▸ **Work item**
Look for the line containing "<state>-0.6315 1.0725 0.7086" in the listing below. Retype that line and every subsequent line through the last one, and only those.

▸ **Data block**
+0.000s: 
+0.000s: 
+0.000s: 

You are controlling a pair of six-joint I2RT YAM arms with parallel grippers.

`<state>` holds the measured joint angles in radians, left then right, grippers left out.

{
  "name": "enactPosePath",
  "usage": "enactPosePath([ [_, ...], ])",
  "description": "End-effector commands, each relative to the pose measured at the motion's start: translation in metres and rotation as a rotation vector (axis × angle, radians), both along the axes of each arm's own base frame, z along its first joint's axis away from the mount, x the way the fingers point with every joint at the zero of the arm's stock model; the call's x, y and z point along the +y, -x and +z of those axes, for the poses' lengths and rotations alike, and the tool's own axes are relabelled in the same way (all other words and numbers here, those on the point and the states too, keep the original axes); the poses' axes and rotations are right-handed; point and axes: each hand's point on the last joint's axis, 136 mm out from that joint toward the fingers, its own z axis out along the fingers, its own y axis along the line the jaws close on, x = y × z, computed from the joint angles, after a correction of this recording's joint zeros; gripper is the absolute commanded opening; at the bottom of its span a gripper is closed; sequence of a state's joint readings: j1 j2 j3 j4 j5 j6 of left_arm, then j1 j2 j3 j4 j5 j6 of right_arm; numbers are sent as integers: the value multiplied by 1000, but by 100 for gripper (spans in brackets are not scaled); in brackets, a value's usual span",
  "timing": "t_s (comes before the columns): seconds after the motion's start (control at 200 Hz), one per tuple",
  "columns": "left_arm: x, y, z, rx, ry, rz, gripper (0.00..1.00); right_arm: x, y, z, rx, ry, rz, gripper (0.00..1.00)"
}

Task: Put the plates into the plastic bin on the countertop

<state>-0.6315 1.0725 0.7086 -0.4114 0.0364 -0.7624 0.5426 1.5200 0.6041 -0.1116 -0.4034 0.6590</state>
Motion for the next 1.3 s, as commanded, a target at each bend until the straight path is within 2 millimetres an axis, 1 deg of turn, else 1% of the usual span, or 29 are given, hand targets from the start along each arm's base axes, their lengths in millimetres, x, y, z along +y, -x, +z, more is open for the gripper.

▸ **Exercise result**
<state>-0.6315 1.0725 0.7086 -0.4114 0.0364 -0.7624 0.5426 1.5200 0.6041 -0.1116 -0.4034 0.6590</state>
Motion for the next 1.3 s, as commanded, a target at each bend until the straight path is within 2 millimetres an axis, 1 deg of turn, else 1% of the usual span, or 29 are given, hand targets from the start along each arm's base axes, their lengths in millimetres, x, y, z along +y, -x, +z, more is open for the gripper.

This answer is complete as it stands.